THE TASK: Within the material below, how many lines include "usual"? Answer with the count only.

#####

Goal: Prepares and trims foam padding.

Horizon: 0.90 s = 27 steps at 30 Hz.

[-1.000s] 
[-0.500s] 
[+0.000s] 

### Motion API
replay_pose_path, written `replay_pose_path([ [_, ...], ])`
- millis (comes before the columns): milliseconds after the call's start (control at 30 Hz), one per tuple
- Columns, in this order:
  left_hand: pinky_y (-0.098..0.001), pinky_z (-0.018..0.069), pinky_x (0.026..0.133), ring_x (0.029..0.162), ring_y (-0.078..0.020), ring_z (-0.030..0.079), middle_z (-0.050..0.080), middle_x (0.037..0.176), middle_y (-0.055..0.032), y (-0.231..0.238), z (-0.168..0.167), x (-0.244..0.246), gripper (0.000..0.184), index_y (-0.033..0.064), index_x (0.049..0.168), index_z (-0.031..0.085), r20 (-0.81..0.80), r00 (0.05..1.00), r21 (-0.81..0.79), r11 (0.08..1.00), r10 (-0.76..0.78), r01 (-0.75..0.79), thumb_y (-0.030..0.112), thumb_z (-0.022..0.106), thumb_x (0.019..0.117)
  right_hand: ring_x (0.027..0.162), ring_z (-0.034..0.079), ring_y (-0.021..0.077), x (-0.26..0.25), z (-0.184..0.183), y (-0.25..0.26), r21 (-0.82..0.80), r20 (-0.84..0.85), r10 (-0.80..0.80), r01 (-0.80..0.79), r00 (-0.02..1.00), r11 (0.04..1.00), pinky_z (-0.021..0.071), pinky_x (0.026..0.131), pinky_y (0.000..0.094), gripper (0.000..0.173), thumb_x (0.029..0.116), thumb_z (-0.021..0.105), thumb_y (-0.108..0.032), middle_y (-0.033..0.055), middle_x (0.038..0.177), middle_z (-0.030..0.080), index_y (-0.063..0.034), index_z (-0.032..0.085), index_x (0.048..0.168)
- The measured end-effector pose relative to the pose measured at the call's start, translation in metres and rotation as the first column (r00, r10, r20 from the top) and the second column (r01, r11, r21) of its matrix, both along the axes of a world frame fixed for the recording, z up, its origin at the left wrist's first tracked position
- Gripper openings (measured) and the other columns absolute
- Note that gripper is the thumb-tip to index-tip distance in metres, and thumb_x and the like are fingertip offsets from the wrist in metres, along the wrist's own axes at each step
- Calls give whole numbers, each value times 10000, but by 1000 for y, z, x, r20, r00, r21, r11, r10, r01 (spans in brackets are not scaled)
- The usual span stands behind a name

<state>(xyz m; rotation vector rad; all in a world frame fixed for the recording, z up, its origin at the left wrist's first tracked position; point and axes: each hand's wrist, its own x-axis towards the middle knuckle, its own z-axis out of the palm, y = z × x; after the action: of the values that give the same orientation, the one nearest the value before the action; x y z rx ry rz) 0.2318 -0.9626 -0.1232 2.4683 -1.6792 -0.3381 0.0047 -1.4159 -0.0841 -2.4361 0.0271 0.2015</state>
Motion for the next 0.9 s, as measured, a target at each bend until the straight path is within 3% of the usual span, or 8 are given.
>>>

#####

WORKED SOLUTION: 2